### YOUR GOAL
Retrieve every line of the data holding the word "Outline".

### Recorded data
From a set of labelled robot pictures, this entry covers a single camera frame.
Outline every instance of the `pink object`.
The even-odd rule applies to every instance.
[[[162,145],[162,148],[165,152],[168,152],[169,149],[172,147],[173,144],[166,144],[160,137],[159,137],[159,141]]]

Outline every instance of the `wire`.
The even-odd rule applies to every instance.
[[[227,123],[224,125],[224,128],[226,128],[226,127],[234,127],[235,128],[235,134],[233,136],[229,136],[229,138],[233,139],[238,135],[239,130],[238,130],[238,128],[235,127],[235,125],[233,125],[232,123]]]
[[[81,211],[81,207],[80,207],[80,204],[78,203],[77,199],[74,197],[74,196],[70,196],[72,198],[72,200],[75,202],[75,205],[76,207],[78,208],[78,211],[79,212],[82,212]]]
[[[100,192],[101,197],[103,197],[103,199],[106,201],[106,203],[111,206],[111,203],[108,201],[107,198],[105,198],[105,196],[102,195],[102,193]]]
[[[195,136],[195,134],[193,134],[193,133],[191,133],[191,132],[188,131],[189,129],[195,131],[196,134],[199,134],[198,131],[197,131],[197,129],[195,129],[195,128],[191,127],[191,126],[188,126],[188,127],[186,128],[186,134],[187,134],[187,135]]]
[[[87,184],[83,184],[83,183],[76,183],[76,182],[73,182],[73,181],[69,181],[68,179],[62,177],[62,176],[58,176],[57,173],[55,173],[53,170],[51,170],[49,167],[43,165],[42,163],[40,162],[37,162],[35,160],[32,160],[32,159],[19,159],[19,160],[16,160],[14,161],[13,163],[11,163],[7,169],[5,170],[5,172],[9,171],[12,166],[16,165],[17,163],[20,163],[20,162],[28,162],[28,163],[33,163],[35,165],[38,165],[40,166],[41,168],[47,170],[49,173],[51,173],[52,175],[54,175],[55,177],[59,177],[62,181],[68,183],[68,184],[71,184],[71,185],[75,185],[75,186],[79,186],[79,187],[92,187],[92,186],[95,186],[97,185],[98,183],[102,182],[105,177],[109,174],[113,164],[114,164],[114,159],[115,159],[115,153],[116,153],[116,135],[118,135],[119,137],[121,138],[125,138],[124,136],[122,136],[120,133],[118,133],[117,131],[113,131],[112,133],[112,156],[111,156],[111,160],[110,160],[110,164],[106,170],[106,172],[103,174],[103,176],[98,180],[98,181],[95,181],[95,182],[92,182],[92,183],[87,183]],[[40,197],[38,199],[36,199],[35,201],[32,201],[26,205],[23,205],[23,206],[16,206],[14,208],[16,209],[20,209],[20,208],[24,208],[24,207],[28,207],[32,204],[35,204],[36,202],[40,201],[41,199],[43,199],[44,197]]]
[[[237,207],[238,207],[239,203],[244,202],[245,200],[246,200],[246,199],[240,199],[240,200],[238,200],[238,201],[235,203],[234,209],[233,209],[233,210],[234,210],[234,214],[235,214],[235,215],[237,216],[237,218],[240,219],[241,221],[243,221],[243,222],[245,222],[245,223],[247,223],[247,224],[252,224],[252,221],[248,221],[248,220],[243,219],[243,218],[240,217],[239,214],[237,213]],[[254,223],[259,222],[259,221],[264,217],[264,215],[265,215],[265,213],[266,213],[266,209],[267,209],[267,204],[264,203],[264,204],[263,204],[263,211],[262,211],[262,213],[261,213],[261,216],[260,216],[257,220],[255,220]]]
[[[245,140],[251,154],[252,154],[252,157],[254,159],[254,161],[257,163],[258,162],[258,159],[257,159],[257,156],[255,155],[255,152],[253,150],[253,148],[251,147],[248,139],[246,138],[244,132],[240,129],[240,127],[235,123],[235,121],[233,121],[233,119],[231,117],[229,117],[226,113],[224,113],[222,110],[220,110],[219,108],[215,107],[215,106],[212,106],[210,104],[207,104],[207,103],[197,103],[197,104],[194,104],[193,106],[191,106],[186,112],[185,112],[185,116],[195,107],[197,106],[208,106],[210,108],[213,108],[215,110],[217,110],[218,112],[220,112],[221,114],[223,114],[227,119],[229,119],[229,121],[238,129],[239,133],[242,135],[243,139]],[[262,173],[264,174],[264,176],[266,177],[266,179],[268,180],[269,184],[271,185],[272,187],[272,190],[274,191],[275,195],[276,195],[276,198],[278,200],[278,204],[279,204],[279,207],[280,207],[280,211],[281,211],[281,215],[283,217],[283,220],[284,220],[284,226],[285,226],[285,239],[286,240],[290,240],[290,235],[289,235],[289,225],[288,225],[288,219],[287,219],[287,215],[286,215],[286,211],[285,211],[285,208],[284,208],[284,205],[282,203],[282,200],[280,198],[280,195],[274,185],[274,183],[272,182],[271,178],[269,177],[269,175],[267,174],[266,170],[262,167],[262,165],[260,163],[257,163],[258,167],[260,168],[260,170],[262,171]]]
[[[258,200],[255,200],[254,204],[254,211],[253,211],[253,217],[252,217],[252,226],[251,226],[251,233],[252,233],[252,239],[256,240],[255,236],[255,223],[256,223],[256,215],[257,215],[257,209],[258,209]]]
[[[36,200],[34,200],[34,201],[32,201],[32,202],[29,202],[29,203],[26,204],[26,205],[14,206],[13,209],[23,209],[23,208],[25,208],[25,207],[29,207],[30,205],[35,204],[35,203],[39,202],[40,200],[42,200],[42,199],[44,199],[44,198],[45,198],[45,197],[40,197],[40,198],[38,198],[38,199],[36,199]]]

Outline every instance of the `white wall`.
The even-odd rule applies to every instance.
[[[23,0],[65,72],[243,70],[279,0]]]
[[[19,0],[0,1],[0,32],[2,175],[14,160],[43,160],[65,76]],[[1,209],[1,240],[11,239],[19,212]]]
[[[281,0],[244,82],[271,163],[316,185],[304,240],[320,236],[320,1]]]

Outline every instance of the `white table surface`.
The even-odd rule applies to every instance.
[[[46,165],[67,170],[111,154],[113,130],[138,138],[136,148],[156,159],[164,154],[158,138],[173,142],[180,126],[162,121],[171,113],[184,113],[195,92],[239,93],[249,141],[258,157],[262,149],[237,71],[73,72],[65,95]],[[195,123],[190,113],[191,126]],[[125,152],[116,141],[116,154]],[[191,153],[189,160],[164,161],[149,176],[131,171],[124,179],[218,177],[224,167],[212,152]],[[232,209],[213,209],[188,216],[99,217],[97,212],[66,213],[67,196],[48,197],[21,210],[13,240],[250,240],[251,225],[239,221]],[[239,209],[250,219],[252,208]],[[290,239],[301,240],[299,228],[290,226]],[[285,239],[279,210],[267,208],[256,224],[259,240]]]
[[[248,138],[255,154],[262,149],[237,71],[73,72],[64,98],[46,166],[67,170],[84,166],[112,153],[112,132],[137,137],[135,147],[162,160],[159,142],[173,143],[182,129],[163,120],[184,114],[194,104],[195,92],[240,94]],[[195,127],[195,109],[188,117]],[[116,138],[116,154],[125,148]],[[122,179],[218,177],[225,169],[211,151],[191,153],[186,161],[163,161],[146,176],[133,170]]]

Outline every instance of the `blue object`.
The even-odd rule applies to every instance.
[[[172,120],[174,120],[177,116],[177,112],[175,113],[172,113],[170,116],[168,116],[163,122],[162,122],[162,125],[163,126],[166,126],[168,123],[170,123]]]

### YOUR RESPONSE
Outline every instance of the `pink object`.
Outline every instance of the `wire`.
Outline every instance of the `white wall`.
Outline every instance of the `white table surface`.
Outline every instance of the `blue object`.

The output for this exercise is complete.